— Крылья? — воскликнул Франк.
Глубокое ошеломление отразилось на лицах присутствующих. Все смотрели на меня, молча, затаив дыхание.
— Крылья? — вскричал Франк. Неудержимый смех растягивал его рот. Он поднял обе руки и стал двигать ими над своей головой, как крыльями. — «Чип! чип!» — щебетал он голосом, полузадушенным от смеха. И все сотрапезники тоже подняли руки и стали вращать ими над своими головами, восклицая: «Ах, зо! Ах, зо! Чип! Чип! Чип!»
Наконец, обед окончился, и фрау Фишер поднялась, чтобы проводить нас в свою личную гостиную, туда, где еще недавно находился рабочий кабинет полковника Бека. Кресло, в котором я сидел, опиралось своей спинкой на колено белой мраморной статуи, изображавшей греческого атлета в, так называемом, мюнхенском стиле. Свет шандалов был спокойным, ковры — мягкими, огонь дубовых дров потрескивал в камине. Было жарко. В воздухе плавал аромат коньяка и табака. Кругом меня, прерываемые этим немецким смехом, которому я никогда не мог внимать, не ощущая легкого недомогания, звучали хрипловатые голоса.
Кейт смешивал в хрустальных бокалах красное бургундское вино и Вольни[239], теплый и плотный, с бледным шампанским Мумм. Это был тюркишблут[240] («турецкая кровь») — традиционный напиток немецких охотников после возвращения из лесов.
— Так значит, — продолжал разговор Франк, поворачиваясь ко мне с видом искренне огорченным, — значит, еврейские дети имеют крылья? Если вы расскажете об этом в Италии, все итальянцы вам поверят. Вот как рождаются легенды о евреях. Если послушать газеты — английские и американские, можно подумать, что немцы в Польше, не переставая, убивают евреев с утра и до вечера. Но вот вы в Польше уже более месяца, но вы не можете сказать, что вы видели немца, причиняющего хотя бы малейшее зло еврею. Погромы — такая же легенда, как и крылья у еврейских детей. Пейте спокойно, — добавил он, поднимая свой богемский бокал[241], полный тюркишблута, пейте без опаски, мейн либер Малапарте, это — не еврейская кровь. Прозит![242]
— Прозит! — ответил я, поднимая свой бокал, и я стал рассказывать хронику событий, происшедших в благородном городе Яссы[243] в Молдавии.
Я толкнул дверь и вошел. Дом был пуст. По всему было видно, что он оставлен внезапно. Занавески, сорванные с окон, в клочьях лежали там здесь в комнатах. Спальня была — большая комната, среди которой, под медной люстрой, стоял круглый стол, окруженный несколькими стульями.

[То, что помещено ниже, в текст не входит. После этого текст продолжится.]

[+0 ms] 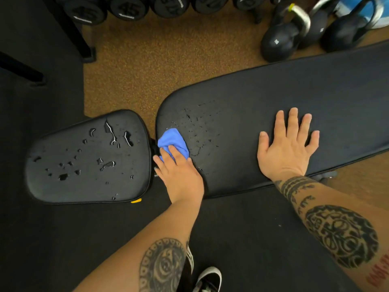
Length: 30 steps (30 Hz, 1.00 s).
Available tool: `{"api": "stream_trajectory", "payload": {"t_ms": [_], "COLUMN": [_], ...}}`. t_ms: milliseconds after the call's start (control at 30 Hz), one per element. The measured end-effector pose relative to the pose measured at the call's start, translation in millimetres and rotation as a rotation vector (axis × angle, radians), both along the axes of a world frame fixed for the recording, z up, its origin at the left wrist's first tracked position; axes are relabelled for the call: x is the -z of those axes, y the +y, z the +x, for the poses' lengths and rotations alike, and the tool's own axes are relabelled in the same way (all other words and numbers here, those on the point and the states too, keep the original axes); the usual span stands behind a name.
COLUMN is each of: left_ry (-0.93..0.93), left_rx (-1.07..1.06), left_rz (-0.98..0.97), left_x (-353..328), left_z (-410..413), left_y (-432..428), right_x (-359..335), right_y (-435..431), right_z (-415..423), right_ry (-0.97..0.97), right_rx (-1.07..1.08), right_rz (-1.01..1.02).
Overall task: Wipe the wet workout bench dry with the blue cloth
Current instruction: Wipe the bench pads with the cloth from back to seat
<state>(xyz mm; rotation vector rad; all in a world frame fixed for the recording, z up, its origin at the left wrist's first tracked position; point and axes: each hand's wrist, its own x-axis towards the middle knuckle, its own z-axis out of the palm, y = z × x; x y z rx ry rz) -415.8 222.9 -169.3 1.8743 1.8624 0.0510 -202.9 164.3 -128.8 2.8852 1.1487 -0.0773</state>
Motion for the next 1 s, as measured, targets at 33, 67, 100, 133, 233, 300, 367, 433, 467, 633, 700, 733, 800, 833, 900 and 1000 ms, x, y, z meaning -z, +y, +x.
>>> {"api": "stream_trajectory", "payload": {"t_ms": [33,67,100,133,233,300,367,433,467,633,700,733,800,833,900,1000], "left_ry": [0.013,0.020,0.026,0.040,0.103,0.090,0.061,0.058,0.052,-0.054,-0.091,-0.108,-0.151,-0.175,-0.221,-0.289], "left_rx": [0.020,0.052,0.101,0.155,0.275,0.252,0.265,0.312,0.343,0.555,0.614,0.647,0.727,0.771,0.834,0.883], "left_rz": [-0.004,0.001,0.023,0.044,0.052,0.024,-0.016,-0.007,0.029,0.221,0.234,0.236,0.248,0.249,0.237,0.214], "left_x": [1,2,4,5,5,0,-4,-6,-6,-9,-13,-15,-18,-18,-18,-16], "left_z": [0,0,-1,0,15,31,44,49,50,53,59,61,64,62,51,19], "left_y": [10,21,34,49,108,154,189,199,195,135,113,103,79,67,43,13], "right_x": [0,0,0,0,0,0,1,0,0,0,0,1,1,1,1,0], "right_y": [0,0,0,-1,-1,-1,0,1,0,1,2,2,2,2,1,0], "right_z": [0,0,0,0,1,1,1,1,0,-1,-2,-2,-3,-3,-3,-2], "right_ry": [0.000,-0.001,-0.003,-0.003,-0.005,-0.005,-0.012,-0.017,-0.015,-0.018,-0.018,-0.017,-0.017,-0.015,-0.015,-0.005], "right_rx": [-0.001,-0.003,-0.003,-0.003,-0.006,-0.008,-0.008,-0.007,-0.008,-0.009,-0.009,-0.007,-0.007,-0.009,-0.009,-0.017], "right_rz": [-0.001,-0.003,-0.005,-0.005,-0.004,-0.018,-0.022,-0.023,-0.021,-0.016,-0.015,-0.012,0.007,0.020,0.044,0.047]}}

Из вспоротого матраса вырывались наружу гусиные перья; при первых же моих шагах в комнате облако белых перьев поднялось с пола и закружилось вокруг меня, приклеиваясь к моему потному лицу. Все ящики были выдвинуты и дверцы мебели открыты; одежда и бумаги устилали полы. Я повернул выключатель. К счастью, электричество действовало. Кухня была полна соломой и битой посудой. Котелки и сковороды были разбросаны на плите в полном беспорядке. Куча картофеля плесневела в углу. Воздух был заражен запахом грязи и испорченной пищи.
Конечно, это не был дворец. Но в Яссах, в Молдавии, в последних числах июня 1941 года (в первые дни войны, начатой Германией против Советской России), я не мог найти ничего лучшего, чем этот домик в глубине обширного сада, покинутый и находящийся как раз в начале Страды Лапушнеану, рядом с Жокей-клубом и кафе-рестораном Корсо. Это не был заброшенный сад; как я тотчас же заметил, это было старое православное кладбище Ясс.

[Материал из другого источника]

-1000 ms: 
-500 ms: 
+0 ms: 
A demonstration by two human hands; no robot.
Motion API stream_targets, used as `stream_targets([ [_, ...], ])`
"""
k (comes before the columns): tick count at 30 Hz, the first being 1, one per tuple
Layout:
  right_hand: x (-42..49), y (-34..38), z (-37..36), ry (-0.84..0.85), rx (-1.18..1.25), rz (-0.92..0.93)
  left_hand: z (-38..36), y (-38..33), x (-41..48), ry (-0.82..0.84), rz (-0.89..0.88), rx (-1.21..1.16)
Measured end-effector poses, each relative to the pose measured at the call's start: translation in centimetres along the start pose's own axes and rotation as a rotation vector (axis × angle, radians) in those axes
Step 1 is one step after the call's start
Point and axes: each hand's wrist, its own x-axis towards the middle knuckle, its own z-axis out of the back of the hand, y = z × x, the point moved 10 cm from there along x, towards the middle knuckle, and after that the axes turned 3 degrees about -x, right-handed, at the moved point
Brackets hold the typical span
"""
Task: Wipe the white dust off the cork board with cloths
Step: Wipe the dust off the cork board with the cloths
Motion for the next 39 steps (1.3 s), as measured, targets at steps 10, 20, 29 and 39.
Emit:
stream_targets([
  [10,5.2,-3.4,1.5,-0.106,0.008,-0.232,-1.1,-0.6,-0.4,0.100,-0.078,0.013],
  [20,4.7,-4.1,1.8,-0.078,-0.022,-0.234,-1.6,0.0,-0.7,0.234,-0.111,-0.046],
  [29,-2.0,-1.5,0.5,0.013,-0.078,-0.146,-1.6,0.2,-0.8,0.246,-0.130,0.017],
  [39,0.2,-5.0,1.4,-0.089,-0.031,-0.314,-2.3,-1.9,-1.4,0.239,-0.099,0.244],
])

Я широко раскрыл все окна и принялся за уборку. Я умирал от усталости и решил на этот вечер удовольствоваться тем, чтобы привести в порядок и подмести спальню. Ла дракю[244] (к дьяволу) все остальное, ла дракю войну, ла дракю Молдавию, ла дракю Яссы, ла дракю все дома в Яссах. Я расстелил на постели два своих одеяла, повесил на стену мой карабин Винчестер и Контакс, походный электрический фонарь и фотографию моей собаки, моего бедного Феба. Тем временем наступила ночь. Я зажег свет.
Два винтовочных выстрела прозвучали среди ночи. Пули пробили стекла в рамах и ушли в потолок.
Я погасил свет и подошел к окну. Патруль солдат остановился посреди кладбища — как раз перед домом; я не мог различить: немцы это или румыны.